Common Deployment Errors

1. Environment Mismatch

Your laptop has Python 3.10 with specific library versions. The server runs Python 3.8. Always use Docker or specify exact versions in requirements.txt.

2. Forgetting to Handle Preprocessing

The notebook pipeline scales and encodes features. The API endpoint must apply the same preprocessing. Package your preprocessor with the model.

3. No Health Checks

Without health endpoints, orchestrators can’t tell if your model is alive. Always implement /health and /ready endpoints.

4. Synchronous Processing for Slow Models

If inference takes 10 seconds, synchronous requests block all workers. Use async endpoints, task queues (Celery), or batch processing.

5. Ignoring Cold Starts

Serverless deployments (AWS Lambda) have cold starts of 5–10 seconds. For low-latency apps, use provisioned concurrency or always-on servers.

6. Not Versioning Models

Deploying model_v2.pkl without knowing what changed. Use a model registry (MLflow) with version tags, metadata, and rollback capability.

Practice Questions

1. What are the common model export formats? Pickle (Python-native), Joblib (efficient for sklearn), ONNX (cross-platform), SavedModel (TensorFlow), TorchScript (PyTorch).

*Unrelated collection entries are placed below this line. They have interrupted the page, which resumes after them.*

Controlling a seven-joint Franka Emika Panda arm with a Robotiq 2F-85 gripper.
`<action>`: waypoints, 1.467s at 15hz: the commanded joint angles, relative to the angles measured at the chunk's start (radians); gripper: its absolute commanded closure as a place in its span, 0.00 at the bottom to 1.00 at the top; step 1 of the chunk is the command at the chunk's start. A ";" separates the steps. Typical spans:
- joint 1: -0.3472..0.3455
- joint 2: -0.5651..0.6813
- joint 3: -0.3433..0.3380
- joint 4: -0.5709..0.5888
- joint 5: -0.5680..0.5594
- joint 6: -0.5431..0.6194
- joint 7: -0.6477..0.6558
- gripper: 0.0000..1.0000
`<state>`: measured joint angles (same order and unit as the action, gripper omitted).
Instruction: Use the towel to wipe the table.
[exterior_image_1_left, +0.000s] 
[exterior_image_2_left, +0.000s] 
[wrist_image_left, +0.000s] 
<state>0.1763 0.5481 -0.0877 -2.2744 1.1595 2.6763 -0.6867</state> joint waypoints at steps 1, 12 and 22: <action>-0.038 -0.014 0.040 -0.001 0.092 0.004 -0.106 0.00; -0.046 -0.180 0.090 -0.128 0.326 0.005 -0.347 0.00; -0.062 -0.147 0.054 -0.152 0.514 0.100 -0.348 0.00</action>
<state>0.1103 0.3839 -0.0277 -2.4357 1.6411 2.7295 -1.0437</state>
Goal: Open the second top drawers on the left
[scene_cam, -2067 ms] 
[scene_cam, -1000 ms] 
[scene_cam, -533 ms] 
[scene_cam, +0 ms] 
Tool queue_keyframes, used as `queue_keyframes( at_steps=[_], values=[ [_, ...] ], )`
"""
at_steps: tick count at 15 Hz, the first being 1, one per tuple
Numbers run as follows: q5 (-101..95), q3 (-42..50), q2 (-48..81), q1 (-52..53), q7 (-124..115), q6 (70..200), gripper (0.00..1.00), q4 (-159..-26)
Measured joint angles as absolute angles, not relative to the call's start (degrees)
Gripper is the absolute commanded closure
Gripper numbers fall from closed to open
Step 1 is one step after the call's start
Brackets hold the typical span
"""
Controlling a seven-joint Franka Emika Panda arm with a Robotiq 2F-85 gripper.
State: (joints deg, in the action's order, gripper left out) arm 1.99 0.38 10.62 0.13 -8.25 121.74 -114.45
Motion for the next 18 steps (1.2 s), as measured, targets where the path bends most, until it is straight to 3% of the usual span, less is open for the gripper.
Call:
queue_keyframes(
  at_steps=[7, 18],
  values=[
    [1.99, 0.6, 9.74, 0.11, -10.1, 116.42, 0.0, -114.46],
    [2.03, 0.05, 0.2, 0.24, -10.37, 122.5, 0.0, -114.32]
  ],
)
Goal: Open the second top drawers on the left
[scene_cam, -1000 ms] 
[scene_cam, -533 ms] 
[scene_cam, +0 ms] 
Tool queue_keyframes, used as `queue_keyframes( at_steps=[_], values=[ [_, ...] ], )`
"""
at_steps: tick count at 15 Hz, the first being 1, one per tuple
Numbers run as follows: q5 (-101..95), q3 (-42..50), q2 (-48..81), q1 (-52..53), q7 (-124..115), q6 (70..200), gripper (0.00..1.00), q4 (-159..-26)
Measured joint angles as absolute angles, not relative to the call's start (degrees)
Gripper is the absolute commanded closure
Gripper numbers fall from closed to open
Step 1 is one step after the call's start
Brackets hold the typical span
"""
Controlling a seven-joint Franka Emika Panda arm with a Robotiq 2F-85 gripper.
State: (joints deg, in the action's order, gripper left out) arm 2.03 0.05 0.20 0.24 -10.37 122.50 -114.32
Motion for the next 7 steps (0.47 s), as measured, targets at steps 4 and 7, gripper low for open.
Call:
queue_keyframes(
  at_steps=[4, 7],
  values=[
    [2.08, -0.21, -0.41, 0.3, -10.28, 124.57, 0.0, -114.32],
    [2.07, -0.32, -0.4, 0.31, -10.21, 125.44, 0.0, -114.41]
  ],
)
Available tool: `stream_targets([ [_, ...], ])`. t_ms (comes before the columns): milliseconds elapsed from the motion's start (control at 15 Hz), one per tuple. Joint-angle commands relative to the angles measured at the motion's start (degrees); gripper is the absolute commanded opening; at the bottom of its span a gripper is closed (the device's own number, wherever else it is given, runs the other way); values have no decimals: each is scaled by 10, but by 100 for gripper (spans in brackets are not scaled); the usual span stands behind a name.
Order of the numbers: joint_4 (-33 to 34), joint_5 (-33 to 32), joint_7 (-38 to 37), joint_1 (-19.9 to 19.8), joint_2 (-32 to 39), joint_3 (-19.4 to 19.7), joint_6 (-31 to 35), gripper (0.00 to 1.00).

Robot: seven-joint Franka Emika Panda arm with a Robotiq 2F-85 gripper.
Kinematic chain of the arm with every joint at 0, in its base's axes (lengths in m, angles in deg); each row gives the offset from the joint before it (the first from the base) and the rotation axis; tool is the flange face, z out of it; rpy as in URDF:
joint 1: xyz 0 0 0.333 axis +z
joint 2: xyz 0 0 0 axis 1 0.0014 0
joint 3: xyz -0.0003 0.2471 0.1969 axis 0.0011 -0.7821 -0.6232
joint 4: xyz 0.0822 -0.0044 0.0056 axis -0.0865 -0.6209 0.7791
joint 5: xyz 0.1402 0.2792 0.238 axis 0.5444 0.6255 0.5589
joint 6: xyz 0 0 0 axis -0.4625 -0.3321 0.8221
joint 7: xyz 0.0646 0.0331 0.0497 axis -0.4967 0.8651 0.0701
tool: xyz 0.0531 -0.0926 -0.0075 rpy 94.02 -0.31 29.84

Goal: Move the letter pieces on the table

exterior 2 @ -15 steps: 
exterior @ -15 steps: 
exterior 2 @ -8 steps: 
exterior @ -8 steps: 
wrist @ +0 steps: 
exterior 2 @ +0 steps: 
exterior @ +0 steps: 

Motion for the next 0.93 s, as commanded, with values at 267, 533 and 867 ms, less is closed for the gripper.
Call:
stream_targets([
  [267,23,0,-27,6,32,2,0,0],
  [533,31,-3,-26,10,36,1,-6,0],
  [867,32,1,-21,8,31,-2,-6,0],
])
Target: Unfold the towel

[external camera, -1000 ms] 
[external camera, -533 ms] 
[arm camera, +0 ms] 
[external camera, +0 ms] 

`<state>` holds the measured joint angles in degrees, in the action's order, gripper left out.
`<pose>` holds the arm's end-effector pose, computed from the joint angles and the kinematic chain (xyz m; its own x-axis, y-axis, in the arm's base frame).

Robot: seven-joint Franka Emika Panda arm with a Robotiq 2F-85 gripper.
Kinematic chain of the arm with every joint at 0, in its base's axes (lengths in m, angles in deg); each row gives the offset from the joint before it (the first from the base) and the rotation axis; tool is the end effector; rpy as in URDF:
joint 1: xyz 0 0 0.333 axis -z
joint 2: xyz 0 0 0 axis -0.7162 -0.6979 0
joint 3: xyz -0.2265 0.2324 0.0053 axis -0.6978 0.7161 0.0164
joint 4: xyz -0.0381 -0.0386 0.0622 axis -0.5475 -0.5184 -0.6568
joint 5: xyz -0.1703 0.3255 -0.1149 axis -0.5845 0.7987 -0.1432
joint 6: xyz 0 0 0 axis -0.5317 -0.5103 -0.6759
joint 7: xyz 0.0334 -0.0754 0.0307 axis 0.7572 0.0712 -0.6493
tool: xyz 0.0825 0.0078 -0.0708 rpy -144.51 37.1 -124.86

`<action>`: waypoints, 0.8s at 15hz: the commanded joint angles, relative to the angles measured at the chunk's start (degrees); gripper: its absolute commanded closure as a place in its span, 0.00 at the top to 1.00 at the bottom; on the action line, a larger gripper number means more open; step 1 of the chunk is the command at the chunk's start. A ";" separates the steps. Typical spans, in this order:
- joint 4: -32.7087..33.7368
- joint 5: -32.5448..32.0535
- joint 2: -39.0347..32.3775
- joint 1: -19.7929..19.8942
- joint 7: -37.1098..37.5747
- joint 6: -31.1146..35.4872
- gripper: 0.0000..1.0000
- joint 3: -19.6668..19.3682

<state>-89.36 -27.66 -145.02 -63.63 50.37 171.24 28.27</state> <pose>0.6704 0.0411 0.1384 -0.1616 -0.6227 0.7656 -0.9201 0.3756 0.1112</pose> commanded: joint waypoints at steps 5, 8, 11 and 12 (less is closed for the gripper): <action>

2. What’s the difference between batch and real-time inference? Batch runs on a schedule processing large volumes. Real-time responds to individual requests in milliseconds.

3. How do you detect model drift? Monitor input distributions (data drift), prediction distributions, and performance metrics. Use statistical tests like KS-test or population stability index (PSI).

4. Why use Docker for model deployment? Docker ensures the same environment in development and production — same Python version, same libraries, same OS.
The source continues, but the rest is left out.